EXERCISE GOAL: Each line below is to be copied exactly; images do not go into the copy.

SUPPLIED INFORMATION:
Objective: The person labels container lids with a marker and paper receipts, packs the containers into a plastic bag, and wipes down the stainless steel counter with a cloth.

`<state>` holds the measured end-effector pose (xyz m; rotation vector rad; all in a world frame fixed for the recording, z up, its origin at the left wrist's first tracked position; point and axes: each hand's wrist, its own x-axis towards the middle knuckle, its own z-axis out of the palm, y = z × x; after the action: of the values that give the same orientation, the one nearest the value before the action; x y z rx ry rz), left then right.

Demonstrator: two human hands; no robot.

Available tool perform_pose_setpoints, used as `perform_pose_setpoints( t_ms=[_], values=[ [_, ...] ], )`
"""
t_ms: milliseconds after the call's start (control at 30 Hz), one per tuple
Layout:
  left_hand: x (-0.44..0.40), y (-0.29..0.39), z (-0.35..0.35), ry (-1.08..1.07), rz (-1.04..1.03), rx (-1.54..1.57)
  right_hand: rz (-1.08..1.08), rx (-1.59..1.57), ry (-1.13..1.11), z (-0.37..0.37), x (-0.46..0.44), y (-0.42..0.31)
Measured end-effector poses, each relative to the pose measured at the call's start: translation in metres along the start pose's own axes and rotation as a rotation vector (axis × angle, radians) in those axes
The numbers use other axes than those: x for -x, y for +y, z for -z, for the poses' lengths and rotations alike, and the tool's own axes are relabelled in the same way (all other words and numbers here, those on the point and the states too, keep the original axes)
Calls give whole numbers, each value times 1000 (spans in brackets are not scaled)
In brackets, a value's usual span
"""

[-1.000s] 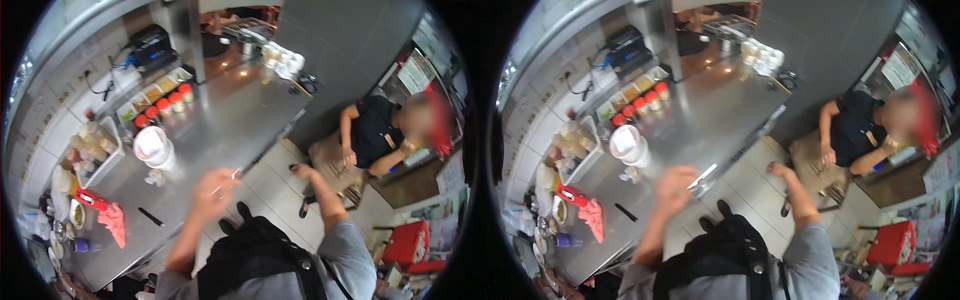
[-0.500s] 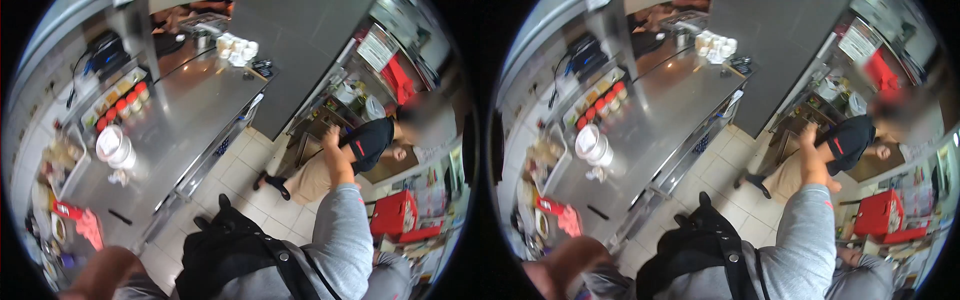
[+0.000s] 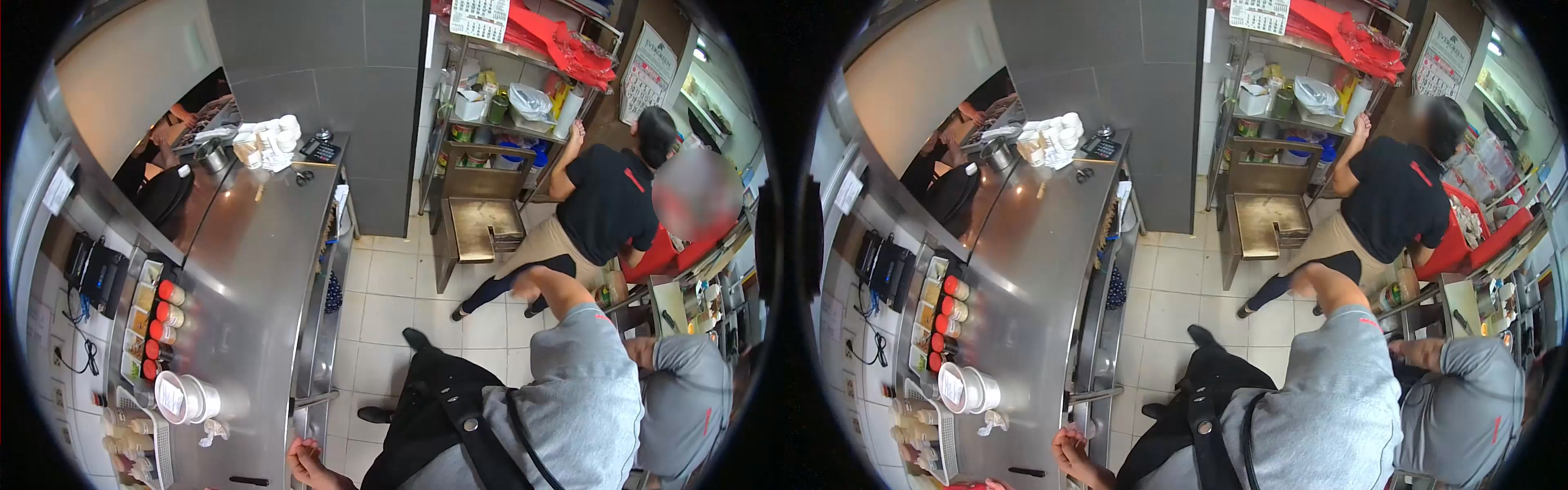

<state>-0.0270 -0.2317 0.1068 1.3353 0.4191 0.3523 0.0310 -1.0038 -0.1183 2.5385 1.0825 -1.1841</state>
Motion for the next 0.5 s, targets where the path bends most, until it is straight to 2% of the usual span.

THE COMPLETED TASK:
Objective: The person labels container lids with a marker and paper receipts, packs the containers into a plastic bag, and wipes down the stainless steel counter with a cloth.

`<state>` holds the measured end-effector pose (xyz m; rotation vector rad; all in a world frame fixed for the recording, z up, its origin at the left wrist's first tracked position; point and axes: each hand's wrist, its own x-axis towards the middle knuckle, its own z-axis out of the palm, y = z × x; after the action: of the values that give the same orientation, the one nearest the value before the action; x y z rx ry rz), left then right.

Demonstrator: two human hands; no robot.

Available tool perform_pose_setpoints, used as `perform_pose_setpoints( t_ms=[_], values=[ [_, ...] ], )`
"""
t_ms: milliseconds after the call's start (control at 30 Hz), one per tuple
Layout:
  left_hand: x (-0.44..0.40), y (-0.29..0.39), z (-0.35..0.35), ry (-1.08..1.07), rz (-1.04..1.03), rx (-1.54..1.57)
  right_hand: rz (-1.08..1.08), rx (-1.59..1.57), ry (-1.13..1.11), z (-0.37..0.37), x (-0.46..0.44), y (-0.42..0.31)
Measured end-effector poses, each relative to the pose measured at the call's start: translation in metres along the start pose's own axes and rotation as a rotation vector (axis × angle, radians) in those axes
The numbers use other axes than those: x for -x, y for +y, z for -z, for the poses' lengths and rotations alike, and the tool's own axes are relabelled in the same way (all other words and numbers here, those on the point and the states too, keep the original axes)
Calls give whole numbers, each value times 1000 (spans in brackets are not scaled)
In brackets, a value's usual span
"""

[-1.000s] 
[-0.500s] 
[+0.000s] 

<state>-0.0270 -0.2317 0.1068 1.3353 0.4191 0.3523 0.0310 -1.0038 -0.1183 2.5385 1.0825 -1.1841</state>
Motion for the next 0.5 s, targets where the path bends most, until it is straight to 2% of the usual span.

No more output is expected here.